# Motif application



## yim (Dec 4, 2009)

Hi all,

I am a newbie & using 8.0 stable will Motif Window Manager. It seems lack of Motif application from ports tree like Moxfm, MXterm which still can be download from internet.
Anyone will take effort to port more Motif application becomes parts of the current ports tree ?


----------



## SirDice (Dec 4, 2009)

Errr.. You do realize moxfm hasn't been updated in about 10 years?


----------



## yim (Dec 4, 2009)

Yes... I know it hasn't been updated for a long time...
Beside this, seems most BSD/Linux user prefer using GNOME,KDE,XFCE more then Motif...


----------



## SirDice (Dec 4, 2009)

yim said:
			
		

> Beside this, seems most BSD/Linux user prefer using GNOME,KDE,XFCE more then Motif...

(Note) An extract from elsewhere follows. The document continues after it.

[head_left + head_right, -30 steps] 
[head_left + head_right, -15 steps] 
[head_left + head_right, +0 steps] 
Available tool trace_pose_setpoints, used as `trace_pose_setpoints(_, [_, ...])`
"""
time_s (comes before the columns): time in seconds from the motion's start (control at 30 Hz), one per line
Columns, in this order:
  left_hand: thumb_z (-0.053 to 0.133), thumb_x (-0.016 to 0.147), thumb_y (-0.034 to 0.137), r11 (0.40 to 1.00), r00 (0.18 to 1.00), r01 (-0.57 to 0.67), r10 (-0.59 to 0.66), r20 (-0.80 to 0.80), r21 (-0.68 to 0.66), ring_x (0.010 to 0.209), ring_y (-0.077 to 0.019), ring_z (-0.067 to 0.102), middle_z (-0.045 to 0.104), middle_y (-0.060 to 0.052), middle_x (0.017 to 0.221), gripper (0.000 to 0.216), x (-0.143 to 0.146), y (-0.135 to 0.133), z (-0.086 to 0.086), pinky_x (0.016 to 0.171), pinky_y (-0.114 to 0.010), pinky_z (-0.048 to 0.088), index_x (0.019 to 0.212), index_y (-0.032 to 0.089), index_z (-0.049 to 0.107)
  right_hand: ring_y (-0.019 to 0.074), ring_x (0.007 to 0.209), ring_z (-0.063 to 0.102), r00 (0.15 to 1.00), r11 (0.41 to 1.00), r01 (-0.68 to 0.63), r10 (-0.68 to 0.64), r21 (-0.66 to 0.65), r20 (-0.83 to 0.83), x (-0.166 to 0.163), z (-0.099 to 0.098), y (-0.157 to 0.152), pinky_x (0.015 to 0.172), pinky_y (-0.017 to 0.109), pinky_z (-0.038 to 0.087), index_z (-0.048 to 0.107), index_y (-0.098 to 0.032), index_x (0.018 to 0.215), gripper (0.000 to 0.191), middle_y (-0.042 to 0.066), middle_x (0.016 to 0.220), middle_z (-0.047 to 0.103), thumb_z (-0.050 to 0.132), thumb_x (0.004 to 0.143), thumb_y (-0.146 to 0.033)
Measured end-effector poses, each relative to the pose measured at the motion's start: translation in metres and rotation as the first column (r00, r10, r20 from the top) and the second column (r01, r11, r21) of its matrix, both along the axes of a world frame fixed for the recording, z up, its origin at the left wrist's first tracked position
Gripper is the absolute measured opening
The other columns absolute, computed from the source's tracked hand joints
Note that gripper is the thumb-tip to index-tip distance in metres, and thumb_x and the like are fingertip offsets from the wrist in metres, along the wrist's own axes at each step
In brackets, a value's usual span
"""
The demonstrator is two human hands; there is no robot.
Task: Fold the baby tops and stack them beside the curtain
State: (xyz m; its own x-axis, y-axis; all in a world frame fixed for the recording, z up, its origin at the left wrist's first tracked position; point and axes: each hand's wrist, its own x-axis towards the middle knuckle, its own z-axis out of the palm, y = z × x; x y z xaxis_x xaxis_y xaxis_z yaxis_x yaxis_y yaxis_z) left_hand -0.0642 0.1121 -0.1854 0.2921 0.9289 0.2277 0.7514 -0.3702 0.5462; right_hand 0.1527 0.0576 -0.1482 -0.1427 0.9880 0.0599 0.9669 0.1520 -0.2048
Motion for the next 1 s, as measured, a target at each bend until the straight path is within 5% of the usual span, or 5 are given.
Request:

Who doesn't? Motif looks and feels ancient.


----------



## oliverh (Dec 4, 2009)

yim said:
			
		

> Yes... I know it hasn't been updated for a long time...
> Beside this, seems most BSD/Linux user prefer using GNOME,KDE,XFCE more then Motif...



Most? Most BSD users prefer windows managers. The more choice the better even if it's 'ancient' software


----------